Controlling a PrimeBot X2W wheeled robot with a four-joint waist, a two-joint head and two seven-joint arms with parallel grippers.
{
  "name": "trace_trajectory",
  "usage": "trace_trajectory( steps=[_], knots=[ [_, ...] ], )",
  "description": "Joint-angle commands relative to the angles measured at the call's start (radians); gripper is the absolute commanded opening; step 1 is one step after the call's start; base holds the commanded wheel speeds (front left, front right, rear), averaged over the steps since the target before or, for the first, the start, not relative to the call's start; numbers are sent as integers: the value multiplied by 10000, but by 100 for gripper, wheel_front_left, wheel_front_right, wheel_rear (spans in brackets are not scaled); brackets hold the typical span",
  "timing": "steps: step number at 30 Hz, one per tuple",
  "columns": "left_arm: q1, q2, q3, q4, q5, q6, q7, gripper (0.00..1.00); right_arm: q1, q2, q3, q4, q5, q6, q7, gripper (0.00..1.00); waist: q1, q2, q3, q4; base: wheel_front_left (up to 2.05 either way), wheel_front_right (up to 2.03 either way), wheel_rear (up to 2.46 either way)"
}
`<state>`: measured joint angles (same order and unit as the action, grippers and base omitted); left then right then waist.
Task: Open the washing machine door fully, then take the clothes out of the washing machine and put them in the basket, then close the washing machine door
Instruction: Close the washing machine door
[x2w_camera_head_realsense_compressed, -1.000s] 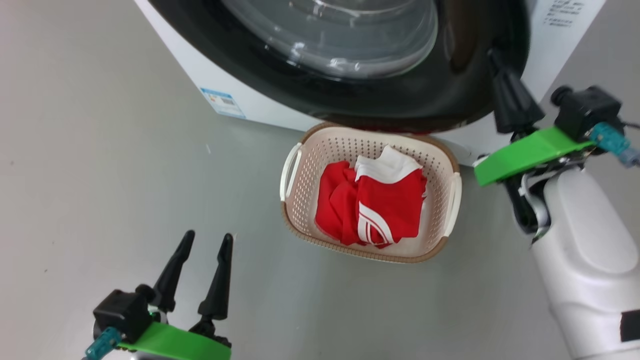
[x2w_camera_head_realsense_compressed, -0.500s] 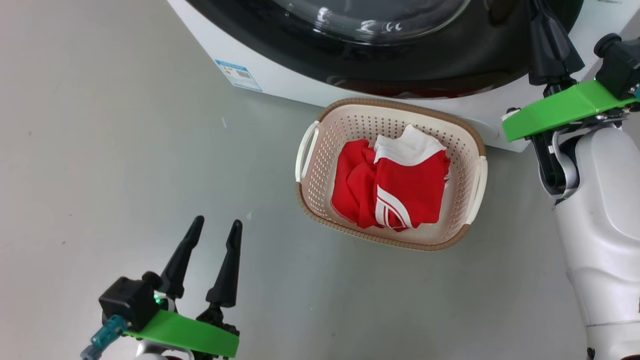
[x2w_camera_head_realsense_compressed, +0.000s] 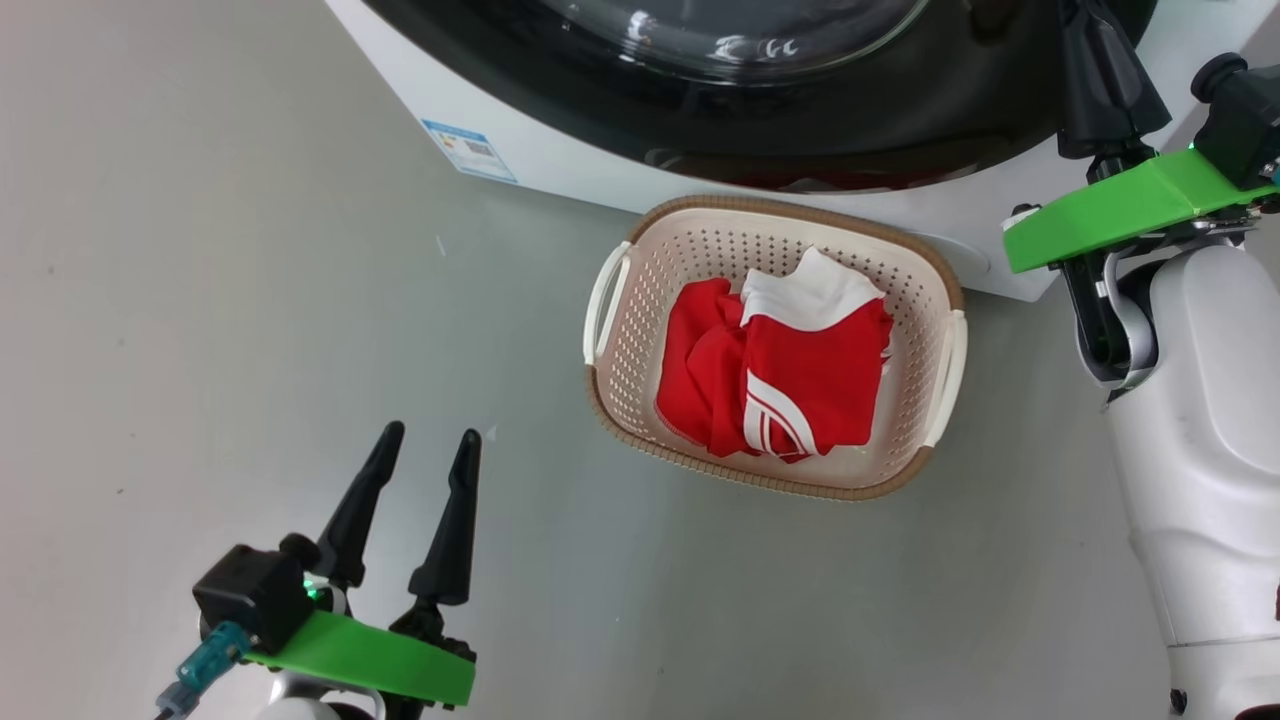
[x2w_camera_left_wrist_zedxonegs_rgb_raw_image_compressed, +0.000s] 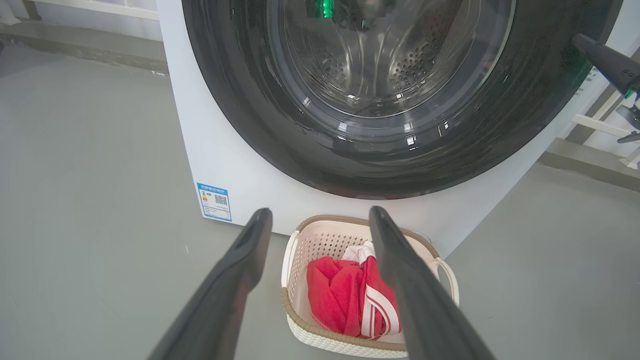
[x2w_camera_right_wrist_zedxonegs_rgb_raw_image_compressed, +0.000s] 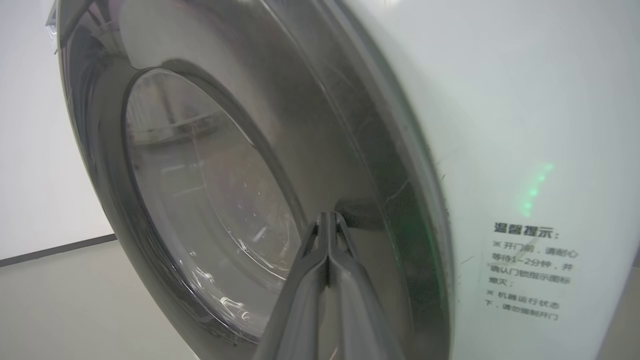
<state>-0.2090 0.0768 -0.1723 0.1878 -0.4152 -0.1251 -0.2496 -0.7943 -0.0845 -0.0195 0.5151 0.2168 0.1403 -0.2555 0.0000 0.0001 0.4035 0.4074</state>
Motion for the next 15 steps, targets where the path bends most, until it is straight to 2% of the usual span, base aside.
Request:
trace_trajectory(
  steps=[1, 6, 7, 8, 10, 11, 12, 15],
  knots=[
    [-121, 258, 378, -166, -64, -56, -122, 100, -100, 95, 79, -319, -49, -96, -63, 0, 0, -1, -54, -56, 0, 0, 0],
    [-45, 356, 369, -104, -31, -56, -122, 100, 429, 170, 461, -317, 87, -96, -63, 0, 0, -1, -297, -224, 0, 0, 0],
    [-26, 377, 382, -84, -20, -56, -122, 100, 558, 183, 518, -338, 119, -96, -63, 8, 0, -1, -350, -264, 0, 0, 0],
    [-4, 397, 398, -60, -8, -56, -122, 100, 704, 195, 606, -338, 141, -96, -63, 21, 0, -1, -413, -304, 0, 0, 0],
    [49, 451, 434, -25, 18, -56, -122, 100, 1031, 218, 776, -350, 189, -96, -63, 63, 0, -1, -548, -389, 0, 0, 0],
    [83, 480, 461, -16, 31, -56, -122, 100, 1207, 229, 867, -362, 215, -96, -63, 97, 0, -1, -626, -436, 0, 0, 0],
    [124, 509, 488, -11, 48, -56, -122, 100, 1386, 239, 933, -394, 254, -96, -63, 100, 0, -1, -707, -484, 0, 0, 0],
    [273, 606, 584, -1, 107, -56, -122, 100, 1945, 266, 1010, -543, 383, -96, -63, 100, 0, -1, -964, -659, 0, 0, 0]
  ],
)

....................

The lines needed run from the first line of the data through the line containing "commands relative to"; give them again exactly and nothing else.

ANSWER TO THIS PROBLEM
Controlling a PrimeBot X2W wheeled robot with a four-joint waist, a two-joint head and two seven-joint arms with parallel grippers.
{
  "name": "trace_trajectory",
  "usage": "trace_trajectory( steps=[_], knots=[ [_, ...] ], )",
  "description": "Joint-angle commands relative to the angles measured at the call's start (radians); gripper is the absolute commanded opening; step 1 is one step after the call's start; base holds the commanded wheel speeds (front left, front right, rear), averaged over the steps since the target before or, for the first, the start, not relative to the call's start; numbers are sent as integers: the value multiplied by 10000, but by 100 for gripper, wheel_front_left, wheel_front_right, wheel_rear (spans in brackets are not scaled); brackets hold the typical span",

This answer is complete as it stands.